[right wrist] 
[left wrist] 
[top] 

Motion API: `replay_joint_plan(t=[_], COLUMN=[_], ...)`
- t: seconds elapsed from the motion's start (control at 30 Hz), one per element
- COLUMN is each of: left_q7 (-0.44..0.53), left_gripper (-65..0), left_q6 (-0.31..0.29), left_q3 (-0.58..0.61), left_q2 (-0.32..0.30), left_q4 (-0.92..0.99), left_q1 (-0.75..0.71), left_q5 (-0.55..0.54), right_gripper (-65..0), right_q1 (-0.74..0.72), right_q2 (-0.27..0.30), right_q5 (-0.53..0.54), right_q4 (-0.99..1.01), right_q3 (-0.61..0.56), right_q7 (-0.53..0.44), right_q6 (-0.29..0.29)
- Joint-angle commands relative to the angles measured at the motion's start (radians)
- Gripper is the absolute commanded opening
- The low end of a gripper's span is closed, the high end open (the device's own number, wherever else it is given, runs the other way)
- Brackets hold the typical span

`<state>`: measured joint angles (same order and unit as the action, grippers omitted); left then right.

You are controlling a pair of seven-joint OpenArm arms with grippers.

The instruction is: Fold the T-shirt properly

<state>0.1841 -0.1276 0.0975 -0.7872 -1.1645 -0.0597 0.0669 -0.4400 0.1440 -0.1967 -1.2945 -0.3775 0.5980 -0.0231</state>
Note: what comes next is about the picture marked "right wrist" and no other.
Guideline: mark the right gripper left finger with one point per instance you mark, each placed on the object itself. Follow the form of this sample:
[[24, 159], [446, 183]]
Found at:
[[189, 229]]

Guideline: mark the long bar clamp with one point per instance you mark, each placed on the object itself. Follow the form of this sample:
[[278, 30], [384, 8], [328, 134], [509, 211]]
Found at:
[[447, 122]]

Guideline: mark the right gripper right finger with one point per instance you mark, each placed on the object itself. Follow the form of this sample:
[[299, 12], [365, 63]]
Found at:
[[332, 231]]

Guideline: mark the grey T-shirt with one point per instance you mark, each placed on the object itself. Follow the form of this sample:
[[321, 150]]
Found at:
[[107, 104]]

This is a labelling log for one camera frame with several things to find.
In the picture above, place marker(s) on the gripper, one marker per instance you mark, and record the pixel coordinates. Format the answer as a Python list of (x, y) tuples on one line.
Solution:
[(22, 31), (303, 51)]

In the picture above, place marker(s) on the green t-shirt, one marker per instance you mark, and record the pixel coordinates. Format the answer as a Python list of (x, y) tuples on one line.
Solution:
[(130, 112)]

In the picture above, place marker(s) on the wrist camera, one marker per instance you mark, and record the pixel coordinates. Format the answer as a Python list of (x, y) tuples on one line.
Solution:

■ Problem description
In the listing above, locate the line containing "- Brackets hold the typical span" and the line containing "Note: what comes". Transcribe those two lines and everything between them, exactly as written.

■ Your response
- Brackets hold the typical span

`<state>`: measured joint angles (same order and unit as the action, grippers omitted); left then right.

You are controlling a pair of seven-joint OpenArm arms with grippers.

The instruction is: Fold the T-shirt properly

<state>0.1841 -0.1276 0.0975 -0.7872 -1.1645 -0.0597 0.0669 -0.4400 0.1440 -0.1967 -1.2945 -0.3775 0.5980 -0.0231</state>
Note: what comes next is about the picture marked "right wrist" and no other.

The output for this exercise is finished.